(Entries taken from a collection)

********************

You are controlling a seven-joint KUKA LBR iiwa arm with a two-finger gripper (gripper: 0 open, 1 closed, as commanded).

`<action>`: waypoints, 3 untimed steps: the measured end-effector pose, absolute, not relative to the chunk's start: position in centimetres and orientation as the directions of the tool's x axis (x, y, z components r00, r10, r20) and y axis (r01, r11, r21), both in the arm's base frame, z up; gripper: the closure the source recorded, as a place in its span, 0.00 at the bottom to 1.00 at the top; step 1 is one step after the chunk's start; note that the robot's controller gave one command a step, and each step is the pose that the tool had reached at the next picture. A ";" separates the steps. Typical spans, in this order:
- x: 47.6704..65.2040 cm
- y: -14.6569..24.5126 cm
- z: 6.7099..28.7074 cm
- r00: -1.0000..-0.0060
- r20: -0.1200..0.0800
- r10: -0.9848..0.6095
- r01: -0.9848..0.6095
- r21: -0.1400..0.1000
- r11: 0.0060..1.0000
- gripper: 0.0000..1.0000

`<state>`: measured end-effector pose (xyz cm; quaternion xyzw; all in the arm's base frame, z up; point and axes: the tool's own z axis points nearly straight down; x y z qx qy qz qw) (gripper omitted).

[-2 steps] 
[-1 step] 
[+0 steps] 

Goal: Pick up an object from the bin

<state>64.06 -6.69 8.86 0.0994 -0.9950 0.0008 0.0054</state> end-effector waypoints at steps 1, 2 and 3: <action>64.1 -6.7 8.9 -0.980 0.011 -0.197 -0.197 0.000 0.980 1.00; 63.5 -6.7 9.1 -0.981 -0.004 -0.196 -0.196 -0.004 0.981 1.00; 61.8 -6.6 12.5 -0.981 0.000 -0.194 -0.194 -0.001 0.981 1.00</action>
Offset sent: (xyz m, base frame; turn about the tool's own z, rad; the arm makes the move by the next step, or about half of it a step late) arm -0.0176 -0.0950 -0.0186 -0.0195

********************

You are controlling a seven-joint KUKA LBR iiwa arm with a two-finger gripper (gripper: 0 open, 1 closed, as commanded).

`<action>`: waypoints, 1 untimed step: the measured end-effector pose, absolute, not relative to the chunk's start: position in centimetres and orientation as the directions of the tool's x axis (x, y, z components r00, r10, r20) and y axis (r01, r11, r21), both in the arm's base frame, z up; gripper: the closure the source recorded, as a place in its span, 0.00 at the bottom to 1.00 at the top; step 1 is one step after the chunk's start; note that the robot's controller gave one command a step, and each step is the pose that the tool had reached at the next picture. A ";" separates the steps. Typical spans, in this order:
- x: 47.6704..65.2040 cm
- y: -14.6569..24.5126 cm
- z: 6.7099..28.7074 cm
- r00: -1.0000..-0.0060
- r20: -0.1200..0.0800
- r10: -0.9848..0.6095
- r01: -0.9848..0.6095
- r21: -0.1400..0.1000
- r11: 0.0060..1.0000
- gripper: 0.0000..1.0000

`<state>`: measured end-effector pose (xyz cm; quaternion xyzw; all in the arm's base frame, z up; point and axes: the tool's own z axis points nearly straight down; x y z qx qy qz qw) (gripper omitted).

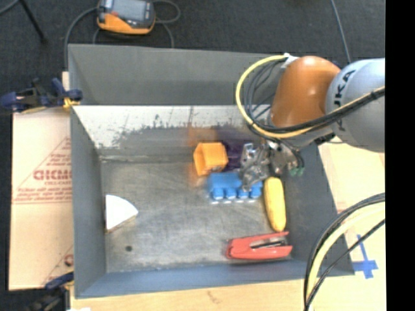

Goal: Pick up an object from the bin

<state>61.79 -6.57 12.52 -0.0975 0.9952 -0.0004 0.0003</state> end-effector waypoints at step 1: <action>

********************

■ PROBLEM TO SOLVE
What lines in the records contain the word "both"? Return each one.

■ YOUR RESPONSE
`<action>`: waypoints, 3 untimed steps: the measured end-effector pose, absolute, not relative to the chunk's start: position in centimetres and orientation as the directions of the tool's x axis (x, y, z components r00, r10, r20) and y axis (r01, r11, r21), both in the arm's base frame, z up; gripper: the closure the source recorded, as a place in its span, 0.00 at the bottom to 1.00 at the top; step 1 is one step after the chunk's start; note that the robot's controller gave one command a step, and each step is the pose that the tool had reached at the next picture. A ";" separates the steps. Typical spans, in this order:
`<action>`: waypoints, 1 untimed step: the measured end-effector pose, absolute, not relative to the chunk's start: position in centimetres and orientation as the directions of the tool's x axis (x, y, z components r00, r10, r20) and y axis (r01, r11, r21), both in the arm's base frame, z up; gripper: the closure the source recorded, as a place in its span, 0.00 at the bottom to 1.00 at the top; step 1 is one step after the chunk's start; note that the robot's controller gave one command a step, and each step is the pose that the tool had reached at the next picture. A ";" separates the steps. Typical spans, in this order:

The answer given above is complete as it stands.